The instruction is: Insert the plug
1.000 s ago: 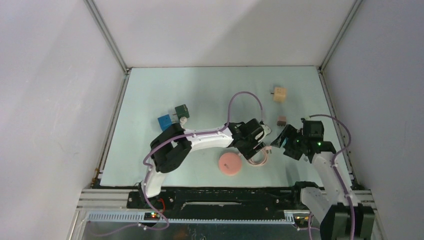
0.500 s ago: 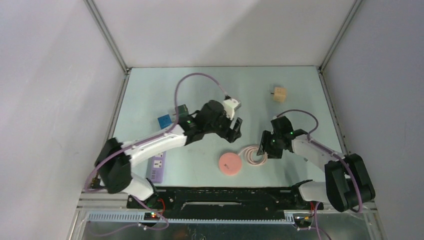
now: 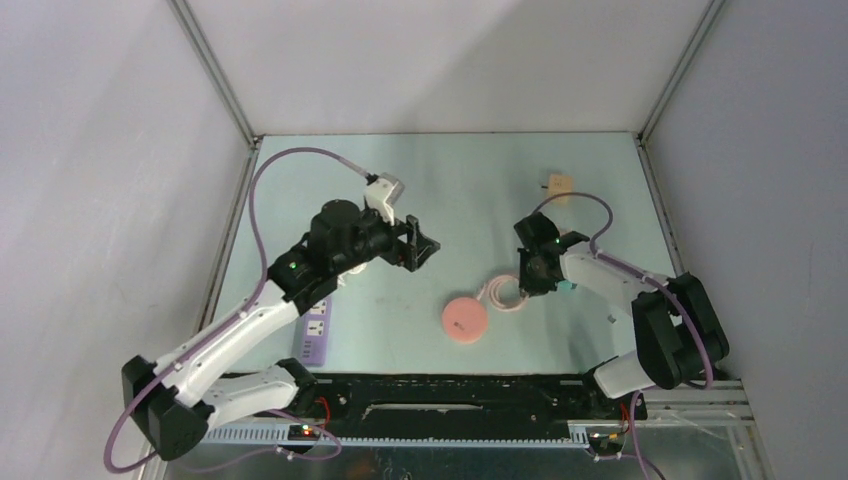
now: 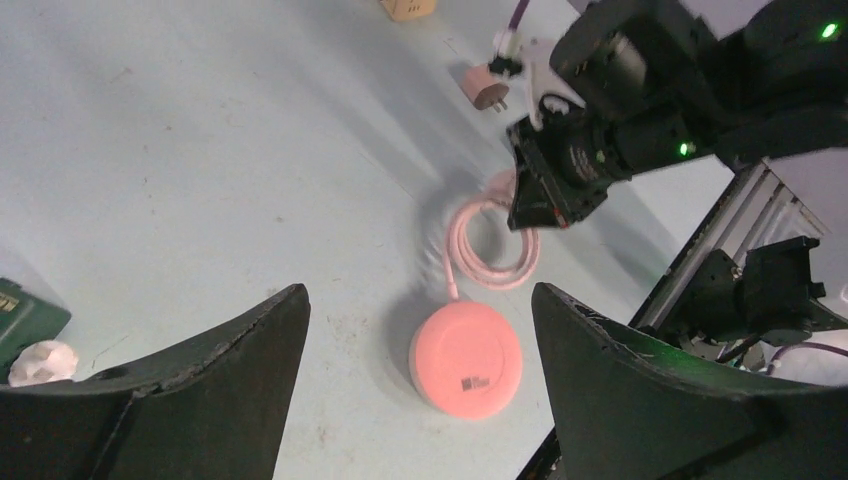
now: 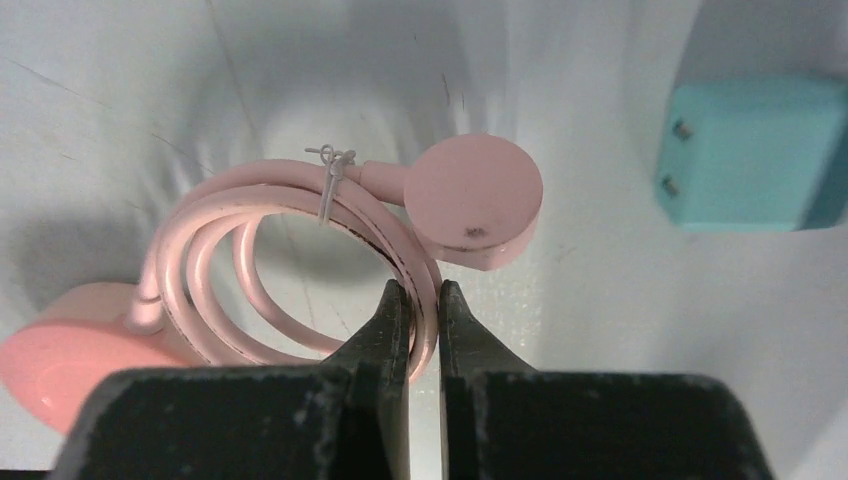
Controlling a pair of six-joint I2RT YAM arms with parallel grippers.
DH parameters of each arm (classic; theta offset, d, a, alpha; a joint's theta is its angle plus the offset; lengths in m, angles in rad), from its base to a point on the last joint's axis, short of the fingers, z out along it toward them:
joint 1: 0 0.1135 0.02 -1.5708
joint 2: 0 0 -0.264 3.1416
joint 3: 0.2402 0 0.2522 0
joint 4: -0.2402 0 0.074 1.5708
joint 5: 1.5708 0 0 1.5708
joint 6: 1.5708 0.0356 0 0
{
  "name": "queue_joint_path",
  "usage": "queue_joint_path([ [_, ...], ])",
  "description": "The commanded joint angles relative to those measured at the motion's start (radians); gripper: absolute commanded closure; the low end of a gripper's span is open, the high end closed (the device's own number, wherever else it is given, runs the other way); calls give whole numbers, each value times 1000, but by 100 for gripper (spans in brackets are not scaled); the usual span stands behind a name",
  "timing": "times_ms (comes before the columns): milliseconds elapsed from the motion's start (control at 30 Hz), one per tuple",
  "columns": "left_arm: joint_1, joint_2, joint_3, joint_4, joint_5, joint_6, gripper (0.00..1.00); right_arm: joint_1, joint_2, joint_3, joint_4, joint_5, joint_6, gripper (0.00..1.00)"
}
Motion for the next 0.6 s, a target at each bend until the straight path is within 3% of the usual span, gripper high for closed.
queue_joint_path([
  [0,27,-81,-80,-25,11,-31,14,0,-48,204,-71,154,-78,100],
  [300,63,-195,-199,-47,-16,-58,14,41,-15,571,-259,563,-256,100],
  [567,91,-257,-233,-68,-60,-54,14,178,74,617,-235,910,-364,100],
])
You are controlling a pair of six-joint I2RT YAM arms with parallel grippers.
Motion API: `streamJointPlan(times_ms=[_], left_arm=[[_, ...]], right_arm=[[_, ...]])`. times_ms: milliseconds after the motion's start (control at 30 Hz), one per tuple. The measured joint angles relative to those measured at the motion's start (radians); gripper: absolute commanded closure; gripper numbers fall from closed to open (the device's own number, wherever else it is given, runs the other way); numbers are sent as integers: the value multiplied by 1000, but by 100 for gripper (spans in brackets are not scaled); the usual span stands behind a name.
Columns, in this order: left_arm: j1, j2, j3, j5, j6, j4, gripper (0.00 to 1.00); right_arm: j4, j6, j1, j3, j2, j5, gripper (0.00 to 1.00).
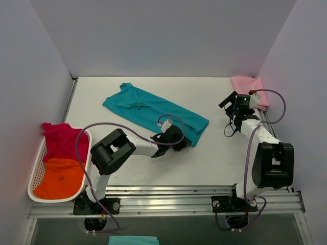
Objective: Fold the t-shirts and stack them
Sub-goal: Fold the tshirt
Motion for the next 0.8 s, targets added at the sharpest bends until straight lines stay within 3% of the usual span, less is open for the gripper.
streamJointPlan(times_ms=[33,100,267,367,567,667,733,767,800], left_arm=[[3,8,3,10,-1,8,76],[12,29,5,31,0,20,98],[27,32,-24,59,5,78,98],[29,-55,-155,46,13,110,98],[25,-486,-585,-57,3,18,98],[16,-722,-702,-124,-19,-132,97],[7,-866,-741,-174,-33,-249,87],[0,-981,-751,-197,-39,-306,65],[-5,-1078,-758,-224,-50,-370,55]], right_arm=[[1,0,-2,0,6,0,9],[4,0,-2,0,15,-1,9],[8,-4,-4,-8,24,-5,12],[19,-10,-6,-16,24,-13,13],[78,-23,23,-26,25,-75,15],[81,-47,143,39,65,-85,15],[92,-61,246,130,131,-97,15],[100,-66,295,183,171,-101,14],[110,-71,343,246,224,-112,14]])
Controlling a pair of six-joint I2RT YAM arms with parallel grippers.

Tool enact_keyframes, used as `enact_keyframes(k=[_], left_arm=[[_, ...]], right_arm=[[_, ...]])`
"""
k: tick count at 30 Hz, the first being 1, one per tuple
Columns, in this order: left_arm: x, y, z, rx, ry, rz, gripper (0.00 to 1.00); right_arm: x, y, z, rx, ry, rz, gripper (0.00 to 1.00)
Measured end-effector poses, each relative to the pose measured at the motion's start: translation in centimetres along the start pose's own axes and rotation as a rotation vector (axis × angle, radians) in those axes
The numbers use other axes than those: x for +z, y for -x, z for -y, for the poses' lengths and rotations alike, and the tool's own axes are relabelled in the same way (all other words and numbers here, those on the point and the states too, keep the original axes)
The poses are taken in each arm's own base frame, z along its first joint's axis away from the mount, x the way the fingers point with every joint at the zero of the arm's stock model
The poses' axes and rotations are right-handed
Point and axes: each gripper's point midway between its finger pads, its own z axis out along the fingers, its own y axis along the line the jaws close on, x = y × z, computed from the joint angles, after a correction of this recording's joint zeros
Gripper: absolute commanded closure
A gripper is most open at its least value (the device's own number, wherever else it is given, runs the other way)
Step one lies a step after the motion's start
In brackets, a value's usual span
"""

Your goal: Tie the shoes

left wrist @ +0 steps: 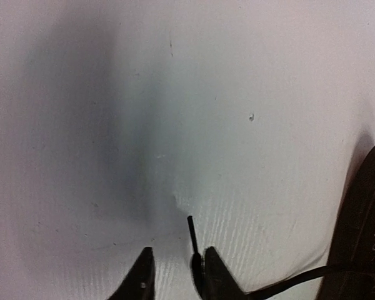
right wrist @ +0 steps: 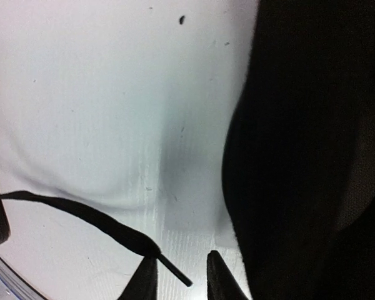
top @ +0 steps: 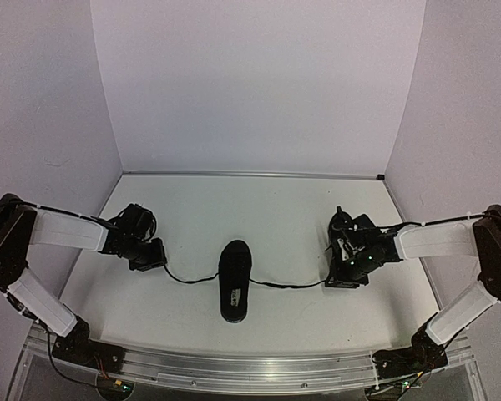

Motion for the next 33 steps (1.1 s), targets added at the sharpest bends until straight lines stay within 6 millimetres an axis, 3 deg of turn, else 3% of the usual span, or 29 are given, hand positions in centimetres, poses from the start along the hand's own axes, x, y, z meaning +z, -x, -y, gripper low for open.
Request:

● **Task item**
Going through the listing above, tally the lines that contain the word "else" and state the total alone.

● **Task result**
4